**Aim of the task**
If a line below contains the string "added", return that line.

[Source data]

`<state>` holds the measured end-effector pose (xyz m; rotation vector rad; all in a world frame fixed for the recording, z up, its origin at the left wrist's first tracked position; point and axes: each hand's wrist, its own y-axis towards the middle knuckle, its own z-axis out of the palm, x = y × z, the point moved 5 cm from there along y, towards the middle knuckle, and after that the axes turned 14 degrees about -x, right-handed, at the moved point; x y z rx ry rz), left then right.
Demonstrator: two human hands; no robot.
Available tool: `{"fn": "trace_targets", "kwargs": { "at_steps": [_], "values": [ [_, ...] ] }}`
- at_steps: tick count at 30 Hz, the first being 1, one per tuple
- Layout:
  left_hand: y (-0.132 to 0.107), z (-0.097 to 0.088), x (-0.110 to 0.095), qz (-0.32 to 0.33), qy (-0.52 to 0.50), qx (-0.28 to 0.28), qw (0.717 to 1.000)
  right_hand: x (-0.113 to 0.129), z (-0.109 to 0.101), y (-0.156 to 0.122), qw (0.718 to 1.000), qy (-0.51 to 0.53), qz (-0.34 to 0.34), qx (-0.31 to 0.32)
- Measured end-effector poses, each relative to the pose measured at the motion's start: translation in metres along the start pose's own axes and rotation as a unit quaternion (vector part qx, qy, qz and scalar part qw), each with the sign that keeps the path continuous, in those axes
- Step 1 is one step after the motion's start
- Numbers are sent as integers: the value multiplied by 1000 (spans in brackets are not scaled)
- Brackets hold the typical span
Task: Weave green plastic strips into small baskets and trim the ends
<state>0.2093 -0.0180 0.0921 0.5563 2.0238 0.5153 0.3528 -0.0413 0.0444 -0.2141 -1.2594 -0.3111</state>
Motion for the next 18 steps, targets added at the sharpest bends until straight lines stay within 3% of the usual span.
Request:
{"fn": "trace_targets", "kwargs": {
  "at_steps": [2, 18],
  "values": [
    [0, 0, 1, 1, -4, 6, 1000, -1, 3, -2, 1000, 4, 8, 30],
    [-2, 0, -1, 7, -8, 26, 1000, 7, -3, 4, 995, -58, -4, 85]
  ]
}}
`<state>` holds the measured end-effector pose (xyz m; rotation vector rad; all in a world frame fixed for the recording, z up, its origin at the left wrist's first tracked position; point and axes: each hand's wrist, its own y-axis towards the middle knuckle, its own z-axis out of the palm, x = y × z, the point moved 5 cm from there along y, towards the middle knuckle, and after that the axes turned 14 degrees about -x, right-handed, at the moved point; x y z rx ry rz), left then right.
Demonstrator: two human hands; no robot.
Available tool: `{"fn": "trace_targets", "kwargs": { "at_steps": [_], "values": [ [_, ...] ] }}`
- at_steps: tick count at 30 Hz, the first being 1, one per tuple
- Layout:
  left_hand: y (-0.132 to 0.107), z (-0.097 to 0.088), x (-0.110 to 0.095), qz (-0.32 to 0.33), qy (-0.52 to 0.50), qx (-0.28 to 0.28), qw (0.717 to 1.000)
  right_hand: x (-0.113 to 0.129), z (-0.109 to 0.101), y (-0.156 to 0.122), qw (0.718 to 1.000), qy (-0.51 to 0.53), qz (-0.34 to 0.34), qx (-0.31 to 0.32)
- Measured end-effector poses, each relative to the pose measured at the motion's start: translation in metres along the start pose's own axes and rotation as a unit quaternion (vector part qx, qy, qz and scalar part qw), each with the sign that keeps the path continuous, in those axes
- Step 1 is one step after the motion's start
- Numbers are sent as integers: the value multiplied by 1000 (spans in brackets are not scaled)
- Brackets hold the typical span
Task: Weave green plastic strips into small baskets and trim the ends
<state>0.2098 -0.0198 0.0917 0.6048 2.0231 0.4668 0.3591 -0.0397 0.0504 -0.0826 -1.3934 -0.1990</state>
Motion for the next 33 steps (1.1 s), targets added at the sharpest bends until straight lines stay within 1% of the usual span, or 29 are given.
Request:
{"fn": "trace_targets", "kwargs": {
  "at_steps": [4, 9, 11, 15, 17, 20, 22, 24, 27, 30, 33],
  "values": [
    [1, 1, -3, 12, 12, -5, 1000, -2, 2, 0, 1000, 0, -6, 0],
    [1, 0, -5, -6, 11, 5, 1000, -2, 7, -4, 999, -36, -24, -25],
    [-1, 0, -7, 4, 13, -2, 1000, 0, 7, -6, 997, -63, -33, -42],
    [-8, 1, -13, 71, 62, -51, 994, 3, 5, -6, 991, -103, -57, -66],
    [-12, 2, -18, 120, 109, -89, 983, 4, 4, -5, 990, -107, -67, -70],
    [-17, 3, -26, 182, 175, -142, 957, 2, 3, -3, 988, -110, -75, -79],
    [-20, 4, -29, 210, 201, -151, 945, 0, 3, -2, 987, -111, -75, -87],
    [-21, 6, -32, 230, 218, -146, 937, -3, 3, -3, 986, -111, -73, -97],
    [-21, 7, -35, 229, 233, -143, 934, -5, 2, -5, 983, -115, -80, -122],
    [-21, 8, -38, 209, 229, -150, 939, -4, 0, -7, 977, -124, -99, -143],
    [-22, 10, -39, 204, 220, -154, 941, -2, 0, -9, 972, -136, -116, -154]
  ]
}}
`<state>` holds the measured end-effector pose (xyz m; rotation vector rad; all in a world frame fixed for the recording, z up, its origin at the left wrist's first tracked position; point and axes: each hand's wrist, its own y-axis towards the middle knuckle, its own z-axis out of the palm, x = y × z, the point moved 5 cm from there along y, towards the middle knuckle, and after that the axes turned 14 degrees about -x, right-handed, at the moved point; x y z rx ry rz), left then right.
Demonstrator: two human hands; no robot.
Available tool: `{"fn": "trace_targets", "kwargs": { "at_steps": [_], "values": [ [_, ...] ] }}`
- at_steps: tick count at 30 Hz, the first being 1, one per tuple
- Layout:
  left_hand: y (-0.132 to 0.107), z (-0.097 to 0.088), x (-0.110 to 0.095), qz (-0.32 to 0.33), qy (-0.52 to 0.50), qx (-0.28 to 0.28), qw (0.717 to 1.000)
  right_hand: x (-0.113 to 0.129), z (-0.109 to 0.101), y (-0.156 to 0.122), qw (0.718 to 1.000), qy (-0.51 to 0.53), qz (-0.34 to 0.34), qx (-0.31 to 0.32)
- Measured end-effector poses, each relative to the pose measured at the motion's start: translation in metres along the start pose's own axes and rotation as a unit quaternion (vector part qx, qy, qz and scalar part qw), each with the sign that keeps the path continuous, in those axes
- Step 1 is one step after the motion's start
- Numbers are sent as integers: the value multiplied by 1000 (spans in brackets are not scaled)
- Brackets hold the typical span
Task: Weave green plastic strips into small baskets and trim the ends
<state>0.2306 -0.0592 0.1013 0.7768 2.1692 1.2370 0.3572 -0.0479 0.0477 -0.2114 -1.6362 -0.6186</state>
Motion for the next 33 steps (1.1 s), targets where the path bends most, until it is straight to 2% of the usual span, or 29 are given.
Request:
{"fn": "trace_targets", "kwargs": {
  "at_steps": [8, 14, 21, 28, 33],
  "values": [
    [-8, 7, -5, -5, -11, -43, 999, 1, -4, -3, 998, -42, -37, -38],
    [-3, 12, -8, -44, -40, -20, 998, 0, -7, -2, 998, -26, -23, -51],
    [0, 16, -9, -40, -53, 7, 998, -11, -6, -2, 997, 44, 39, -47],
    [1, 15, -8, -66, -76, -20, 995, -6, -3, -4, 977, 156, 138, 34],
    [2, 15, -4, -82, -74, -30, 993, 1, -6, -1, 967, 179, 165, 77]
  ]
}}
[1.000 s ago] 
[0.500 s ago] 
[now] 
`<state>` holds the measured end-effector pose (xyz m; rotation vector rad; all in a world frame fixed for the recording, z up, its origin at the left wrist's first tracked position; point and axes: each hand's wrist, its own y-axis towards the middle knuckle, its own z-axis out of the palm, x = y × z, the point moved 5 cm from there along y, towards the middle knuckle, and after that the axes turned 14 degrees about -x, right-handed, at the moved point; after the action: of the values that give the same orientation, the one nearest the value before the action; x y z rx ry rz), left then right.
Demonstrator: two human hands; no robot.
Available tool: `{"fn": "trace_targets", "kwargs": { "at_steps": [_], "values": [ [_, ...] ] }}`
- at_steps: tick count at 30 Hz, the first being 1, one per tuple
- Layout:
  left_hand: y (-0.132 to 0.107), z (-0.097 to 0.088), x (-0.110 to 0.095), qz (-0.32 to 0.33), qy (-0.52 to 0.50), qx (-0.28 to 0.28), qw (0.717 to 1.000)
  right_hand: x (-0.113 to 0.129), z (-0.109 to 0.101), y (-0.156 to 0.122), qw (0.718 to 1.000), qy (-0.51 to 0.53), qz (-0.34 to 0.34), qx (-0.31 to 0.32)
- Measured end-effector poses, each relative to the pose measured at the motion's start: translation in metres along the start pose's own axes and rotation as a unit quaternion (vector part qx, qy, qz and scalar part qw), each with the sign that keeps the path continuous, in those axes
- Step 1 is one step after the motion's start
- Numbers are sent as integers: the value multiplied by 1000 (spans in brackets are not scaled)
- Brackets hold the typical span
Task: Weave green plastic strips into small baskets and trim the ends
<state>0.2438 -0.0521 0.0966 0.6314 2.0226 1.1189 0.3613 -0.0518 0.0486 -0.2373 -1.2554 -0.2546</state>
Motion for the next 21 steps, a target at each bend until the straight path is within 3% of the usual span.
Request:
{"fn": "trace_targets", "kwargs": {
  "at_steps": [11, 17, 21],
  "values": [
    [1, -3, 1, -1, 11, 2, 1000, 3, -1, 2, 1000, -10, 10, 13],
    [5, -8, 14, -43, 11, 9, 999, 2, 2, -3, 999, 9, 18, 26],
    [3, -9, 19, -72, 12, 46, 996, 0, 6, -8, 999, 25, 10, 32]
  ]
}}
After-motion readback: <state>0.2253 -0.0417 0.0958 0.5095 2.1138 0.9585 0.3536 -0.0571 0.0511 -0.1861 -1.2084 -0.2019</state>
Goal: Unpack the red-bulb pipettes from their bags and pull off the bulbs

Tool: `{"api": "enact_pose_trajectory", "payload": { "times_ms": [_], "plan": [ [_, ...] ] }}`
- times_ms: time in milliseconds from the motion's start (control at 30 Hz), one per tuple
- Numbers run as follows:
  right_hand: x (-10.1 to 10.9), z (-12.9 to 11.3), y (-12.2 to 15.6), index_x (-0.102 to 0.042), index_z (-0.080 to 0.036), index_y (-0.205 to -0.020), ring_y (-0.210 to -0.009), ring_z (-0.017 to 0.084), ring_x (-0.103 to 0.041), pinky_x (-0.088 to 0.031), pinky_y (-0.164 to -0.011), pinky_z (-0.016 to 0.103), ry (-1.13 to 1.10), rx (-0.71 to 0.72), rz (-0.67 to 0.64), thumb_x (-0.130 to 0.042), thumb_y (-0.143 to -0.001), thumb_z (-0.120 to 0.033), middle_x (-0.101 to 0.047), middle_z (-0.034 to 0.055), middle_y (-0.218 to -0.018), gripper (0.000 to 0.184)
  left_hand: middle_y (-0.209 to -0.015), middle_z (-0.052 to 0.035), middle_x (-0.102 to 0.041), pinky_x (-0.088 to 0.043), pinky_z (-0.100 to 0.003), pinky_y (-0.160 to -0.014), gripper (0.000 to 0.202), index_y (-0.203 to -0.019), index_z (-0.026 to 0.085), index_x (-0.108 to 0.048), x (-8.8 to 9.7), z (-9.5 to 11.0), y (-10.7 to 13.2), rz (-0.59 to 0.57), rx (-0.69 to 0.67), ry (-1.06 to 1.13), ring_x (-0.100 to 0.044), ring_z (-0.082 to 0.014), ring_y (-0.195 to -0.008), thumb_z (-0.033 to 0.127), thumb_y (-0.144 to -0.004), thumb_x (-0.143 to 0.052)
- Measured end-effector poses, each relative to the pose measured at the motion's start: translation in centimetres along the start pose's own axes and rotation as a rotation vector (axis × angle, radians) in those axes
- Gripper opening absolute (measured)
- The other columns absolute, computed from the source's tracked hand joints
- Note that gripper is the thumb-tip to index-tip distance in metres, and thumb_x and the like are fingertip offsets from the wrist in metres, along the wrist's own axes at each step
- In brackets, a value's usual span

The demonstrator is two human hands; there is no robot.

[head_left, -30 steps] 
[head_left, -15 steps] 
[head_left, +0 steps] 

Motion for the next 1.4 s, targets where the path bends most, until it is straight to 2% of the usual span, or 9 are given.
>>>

**Response to the exercise**
Motion for the next 18 steps, targets added at the sharpest bends until straight lines stay within 3% of the usual span.
Motion for the next 33 steps (1.1 s), targets added at the sharpest bends until straight lines stay within 1% of the usual span, or 29 are given.

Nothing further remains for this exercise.